The effect of composition on the relaxed adiabatic bulk modulus (K0) of a range of alkali- and alkaline earth-titanosilicate [X 2 n/n+ TiSiO5 (X=Li, Na, K, Rb, Cs, Ca, Sr, Ba)] melts has been investigated. The relaxed bulk moduli of these melts have been measured using ultrasonic interferometric methods at frequencies of 3, 5 and 7 MHz in the temperature range of 950 to 1600°C (0.02 Pa s < s < 5 Pa s). The bulk moduli of these melts decrease with increasing cation size from Li to Cs and Ca to Ba, and with increasing temperature. The bulk moduli of the Li-, Na-, Ca- and Ba-bearing metasilicate melts decrease with the addition of both TiO2 and SiO2 whereas those of the K-, Rb- and Cs-bearing melts increase.
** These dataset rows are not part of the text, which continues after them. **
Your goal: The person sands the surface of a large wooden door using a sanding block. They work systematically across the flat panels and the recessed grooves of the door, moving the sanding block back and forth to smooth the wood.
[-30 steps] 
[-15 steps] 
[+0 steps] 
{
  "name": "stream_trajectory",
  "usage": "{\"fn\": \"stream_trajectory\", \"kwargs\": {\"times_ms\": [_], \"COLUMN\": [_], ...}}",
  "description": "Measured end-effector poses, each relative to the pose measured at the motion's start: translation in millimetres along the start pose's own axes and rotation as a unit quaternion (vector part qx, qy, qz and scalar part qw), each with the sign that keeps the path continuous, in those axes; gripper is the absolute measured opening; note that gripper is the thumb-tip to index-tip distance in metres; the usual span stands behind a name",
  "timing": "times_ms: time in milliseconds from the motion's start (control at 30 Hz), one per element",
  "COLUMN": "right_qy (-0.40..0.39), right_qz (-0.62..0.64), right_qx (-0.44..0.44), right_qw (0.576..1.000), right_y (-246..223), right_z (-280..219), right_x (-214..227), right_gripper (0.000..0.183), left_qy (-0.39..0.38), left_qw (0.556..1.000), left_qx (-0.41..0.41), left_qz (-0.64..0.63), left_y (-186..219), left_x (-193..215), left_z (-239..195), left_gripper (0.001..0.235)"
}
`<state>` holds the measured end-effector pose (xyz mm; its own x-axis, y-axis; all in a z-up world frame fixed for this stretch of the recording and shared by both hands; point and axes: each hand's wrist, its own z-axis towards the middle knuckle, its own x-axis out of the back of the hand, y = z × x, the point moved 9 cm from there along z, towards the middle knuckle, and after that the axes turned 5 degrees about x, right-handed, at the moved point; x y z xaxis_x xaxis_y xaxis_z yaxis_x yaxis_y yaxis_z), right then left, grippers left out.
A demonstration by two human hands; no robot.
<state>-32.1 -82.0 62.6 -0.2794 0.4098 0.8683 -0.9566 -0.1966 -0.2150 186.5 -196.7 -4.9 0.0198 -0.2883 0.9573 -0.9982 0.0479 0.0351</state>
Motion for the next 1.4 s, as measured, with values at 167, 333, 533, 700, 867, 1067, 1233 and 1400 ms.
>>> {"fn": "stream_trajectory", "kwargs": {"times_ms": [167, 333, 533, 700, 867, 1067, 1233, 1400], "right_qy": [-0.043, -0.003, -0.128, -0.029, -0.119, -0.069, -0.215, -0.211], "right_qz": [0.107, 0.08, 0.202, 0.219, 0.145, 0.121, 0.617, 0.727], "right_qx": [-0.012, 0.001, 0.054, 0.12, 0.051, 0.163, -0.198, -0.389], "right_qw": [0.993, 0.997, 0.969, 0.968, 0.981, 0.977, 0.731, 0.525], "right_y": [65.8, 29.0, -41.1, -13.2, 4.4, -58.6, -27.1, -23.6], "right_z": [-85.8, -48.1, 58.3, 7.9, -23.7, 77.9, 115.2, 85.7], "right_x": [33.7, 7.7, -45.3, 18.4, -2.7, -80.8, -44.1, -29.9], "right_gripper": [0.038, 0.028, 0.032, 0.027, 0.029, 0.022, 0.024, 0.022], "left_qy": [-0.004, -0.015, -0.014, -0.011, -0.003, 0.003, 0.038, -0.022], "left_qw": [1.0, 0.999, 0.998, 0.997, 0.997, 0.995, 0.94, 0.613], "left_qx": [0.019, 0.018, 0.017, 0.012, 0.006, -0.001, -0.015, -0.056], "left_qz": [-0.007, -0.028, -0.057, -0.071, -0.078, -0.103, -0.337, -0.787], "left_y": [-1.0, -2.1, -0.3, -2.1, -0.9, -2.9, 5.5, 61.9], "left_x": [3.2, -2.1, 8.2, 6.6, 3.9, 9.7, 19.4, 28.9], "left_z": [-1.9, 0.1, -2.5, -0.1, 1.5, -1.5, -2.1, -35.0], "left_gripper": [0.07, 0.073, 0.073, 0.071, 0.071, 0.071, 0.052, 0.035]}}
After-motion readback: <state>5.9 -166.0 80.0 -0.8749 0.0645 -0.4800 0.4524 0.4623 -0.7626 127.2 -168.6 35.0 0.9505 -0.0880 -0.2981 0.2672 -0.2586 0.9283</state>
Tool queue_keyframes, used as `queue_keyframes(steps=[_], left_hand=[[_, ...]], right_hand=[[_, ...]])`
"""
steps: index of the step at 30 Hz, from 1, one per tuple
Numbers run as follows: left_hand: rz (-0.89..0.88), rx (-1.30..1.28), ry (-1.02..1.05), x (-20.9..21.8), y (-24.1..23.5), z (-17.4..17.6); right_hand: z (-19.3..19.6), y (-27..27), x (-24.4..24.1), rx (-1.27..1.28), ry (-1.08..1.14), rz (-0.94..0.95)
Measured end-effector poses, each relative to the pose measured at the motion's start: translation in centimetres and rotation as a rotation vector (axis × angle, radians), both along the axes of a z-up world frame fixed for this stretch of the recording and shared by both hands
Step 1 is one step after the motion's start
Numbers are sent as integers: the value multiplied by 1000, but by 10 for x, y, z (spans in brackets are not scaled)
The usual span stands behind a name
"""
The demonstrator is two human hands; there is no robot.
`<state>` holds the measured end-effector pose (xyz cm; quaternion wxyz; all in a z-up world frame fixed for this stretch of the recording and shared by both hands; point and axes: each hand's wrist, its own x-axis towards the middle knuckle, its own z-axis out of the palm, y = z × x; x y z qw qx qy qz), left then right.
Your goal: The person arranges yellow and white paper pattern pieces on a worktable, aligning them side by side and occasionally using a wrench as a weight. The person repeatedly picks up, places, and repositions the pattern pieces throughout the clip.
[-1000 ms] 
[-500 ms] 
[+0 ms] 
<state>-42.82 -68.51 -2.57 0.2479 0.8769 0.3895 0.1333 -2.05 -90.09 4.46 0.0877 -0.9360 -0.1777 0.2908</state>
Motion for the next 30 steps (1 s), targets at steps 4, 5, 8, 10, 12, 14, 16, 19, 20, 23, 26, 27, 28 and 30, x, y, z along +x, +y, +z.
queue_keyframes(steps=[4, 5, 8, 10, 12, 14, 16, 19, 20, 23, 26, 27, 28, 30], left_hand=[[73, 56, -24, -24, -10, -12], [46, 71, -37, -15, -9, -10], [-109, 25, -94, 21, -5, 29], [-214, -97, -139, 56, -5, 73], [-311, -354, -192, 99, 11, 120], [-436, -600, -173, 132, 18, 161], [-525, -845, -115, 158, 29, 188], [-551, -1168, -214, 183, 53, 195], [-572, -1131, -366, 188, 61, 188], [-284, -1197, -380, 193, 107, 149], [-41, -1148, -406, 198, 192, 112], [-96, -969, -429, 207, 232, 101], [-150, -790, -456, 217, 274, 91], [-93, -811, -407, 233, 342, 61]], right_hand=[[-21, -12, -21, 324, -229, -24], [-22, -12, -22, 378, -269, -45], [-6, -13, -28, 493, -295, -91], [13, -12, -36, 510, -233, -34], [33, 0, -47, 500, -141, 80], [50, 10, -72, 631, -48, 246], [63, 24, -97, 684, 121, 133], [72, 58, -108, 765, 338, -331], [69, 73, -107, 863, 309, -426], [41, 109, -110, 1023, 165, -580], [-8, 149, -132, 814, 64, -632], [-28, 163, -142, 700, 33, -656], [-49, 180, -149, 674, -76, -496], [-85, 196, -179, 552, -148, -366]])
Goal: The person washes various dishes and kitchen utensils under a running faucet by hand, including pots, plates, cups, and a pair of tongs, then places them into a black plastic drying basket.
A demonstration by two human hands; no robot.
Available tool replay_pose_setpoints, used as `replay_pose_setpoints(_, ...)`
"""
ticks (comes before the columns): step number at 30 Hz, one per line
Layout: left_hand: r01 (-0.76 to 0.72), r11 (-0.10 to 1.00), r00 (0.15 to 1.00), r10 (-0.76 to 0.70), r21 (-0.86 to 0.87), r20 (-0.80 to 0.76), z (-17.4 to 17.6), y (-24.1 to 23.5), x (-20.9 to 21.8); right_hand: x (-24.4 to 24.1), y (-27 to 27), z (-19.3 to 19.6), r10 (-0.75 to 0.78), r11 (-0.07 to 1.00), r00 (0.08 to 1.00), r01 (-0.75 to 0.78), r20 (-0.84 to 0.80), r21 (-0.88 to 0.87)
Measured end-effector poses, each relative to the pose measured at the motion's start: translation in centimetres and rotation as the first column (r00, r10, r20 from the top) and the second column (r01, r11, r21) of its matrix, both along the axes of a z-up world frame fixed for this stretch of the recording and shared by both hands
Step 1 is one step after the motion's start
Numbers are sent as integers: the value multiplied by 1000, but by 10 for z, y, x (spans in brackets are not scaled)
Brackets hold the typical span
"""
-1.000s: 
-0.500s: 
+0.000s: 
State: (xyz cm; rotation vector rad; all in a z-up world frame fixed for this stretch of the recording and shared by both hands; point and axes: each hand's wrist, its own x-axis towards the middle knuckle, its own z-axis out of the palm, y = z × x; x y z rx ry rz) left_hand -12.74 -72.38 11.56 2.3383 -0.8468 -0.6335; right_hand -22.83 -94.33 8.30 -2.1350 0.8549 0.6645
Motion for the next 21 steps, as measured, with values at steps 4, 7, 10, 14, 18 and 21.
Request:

Linear fits to the bulk modulus versus volume fraction of TiO2 do not converge to a common compressibility of the TiO2 component, indicating that the structural role of TiO2 in these melts is dependent on the identity of the cation. This proposition is supported by a number of other property data for these and related melt compositions including heat capacity and density, as well as structural inferences from X-ray absorption spectroscopy (XANES). The compositional dependence of the compressibility of the TiO2 component in these melts explains the difficulty incurred in previous attempts to incorporate TiO2 in calculation schemes for melt compressibility. The empirical relationship KV-4/3 for isostructural materials has been used to evaluate the compressibility-related structural changes occurring in these melts. The alkali metasilicate and disilicate melts are isostructural, independent of the cation. The addition of Ti to the metasilicate composition (i.e. X2TiSiO5), however, results in a series of melts which are not isostructural. The alkaline-earth metasilicate and disilicate compositions are not isostructural, but the addition of Ti to the metasilicate compositions (i.e. XTiSiO5) would appear, on the basis of modulus-volume systematics, to result in the melts becoming isostructural with respect to compressibility.